Watch Espn — Plataforma de streaming

Não foram apenas os jornais impressos do mundo todo que tiveram que se reinventar quando a internet chegou com tudo na vida dos leitores nos anos 2000. A necessidade de se criar um aplicativo para que o usuário pudesse acessar o conteúdo de maneira mais prática e no celular passou a ser uma demanda de todas as mídias tradicionais, incluindo as emissoras de TV por assinatura. E a ESPN nos Estados Unidos foi uma das primeiras redes a lançar um aplicativo em 2010, o Watch ESPN, para que o fã de esporte pudesse assistir os canais lineares a qualquer hora, em qualquer lugar — evidentemente, desde que já fosse assinante de alguma operadora do ramo. Um produto novo, com um pé no modelo de negócio antigo, mas já com o olho no futuro do que chamam de Jornalismo Pós- Industrial.

O jornalismo pós-industrial parte do princípio de que instituições atuais irão perder receita e participação de mercado e que, se quiserem manter ou mesmo aumentar sua relevância, terão de explorar novos métodos de trabalho e processos viabilizados pelas mídias digitais.[…] Serão mudanças sofridas, pois irão afetar tanto a rotina diária como a autoimagem de todos os envolvidos na produção e distribuição de notícias. Sem isso, no entanto, a redução dos fundos disponíveis para a produção do jornalismo fará com que no futuro a única opção seja fazer menos com menos. Não há, na crise atual, solução capaz de preservar o velho modelo. (ANDERSON, BELL, SHIRKY, 2012, p. 38)
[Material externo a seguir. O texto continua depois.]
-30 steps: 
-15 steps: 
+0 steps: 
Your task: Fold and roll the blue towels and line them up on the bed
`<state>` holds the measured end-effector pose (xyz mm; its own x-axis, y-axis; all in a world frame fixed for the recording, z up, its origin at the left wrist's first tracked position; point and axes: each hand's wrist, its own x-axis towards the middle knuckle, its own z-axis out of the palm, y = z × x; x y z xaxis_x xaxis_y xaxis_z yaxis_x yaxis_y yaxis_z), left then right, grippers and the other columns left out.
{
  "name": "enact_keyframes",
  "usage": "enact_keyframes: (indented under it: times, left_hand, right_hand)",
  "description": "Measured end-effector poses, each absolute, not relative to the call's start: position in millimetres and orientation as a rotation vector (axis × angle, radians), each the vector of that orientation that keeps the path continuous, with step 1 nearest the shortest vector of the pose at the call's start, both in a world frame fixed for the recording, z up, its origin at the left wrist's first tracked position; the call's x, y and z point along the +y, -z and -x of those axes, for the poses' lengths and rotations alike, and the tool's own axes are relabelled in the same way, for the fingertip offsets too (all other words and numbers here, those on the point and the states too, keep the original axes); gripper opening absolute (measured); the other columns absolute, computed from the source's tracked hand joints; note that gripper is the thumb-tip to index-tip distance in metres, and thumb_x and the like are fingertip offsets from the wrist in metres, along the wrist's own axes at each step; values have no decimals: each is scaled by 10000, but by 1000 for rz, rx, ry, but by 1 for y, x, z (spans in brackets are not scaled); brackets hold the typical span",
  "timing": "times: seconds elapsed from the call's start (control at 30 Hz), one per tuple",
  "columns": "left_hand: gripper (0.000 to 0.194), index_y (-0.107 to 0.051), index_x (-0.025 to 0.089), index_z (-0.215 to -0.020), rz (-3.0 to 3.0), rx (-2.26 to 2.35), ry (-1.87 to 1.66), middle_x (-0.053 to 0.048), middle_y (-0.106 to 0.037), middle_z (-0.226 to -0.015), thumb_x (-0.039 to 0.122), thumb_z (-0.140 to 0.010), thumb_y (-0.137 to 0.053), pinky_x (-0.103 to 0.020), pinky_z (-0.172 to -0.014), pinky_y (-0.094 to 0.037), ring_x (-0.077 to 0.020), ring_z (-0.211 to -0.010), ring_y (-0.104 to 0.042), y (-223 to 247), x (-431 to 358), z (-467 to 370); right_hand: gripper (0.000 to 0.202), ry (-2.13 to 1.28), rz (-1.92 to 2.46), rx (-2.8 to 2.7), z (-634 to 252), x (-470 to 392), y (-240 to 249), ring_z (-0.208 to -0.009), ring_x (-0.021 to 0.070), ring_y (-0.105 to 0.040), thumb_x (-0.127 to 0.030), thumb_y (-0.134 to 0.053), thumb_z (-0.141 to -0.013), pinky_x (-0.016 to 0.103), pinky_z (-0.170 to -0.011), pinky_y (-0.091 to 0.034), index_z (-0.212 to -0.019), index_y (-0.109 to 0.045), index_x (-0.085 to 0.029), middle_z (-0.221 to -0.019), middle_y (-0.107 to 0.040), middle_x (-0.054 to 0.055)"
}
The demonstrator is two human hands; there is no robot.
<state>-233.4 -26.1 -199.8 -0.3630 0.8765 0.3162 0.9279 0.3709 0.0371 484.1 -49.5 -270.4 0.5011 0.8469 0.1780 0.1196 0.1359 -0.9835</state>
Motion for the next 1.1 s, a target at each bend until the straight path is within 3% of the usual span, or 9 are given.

Para uma empresa de mídia esportiva que tem a maior parte de sua programação focada na transmissão ao vivo de eventos – onde a emoção de se assistir uma partida na hora em que ela acontece é insubstituível a qualquer replay posterior — esses eventos ao vivo poderiam ser suficientes para serem atrativos aos fãs de esporte ficarem somente na TV. Porém, não foi o que aconteceu. Até para as mídias esportivas apareceu a necessidade de se criar outros valores além do ao vivo. Num mundo onde a Netflix vem entrando e conquistado usuários que gostam de assistir produtos especiais na hora em que bem entendem, ter filmes e conteúdo diferenciados poderia ser um trunfo para fisgar os fanáticos por séries a gastarem um tempo com o aplicativo da Espn assistindo a bons exemplares de Storytelling (“narrativa” em inglês e termo usado para descrever conteúdo envolvente).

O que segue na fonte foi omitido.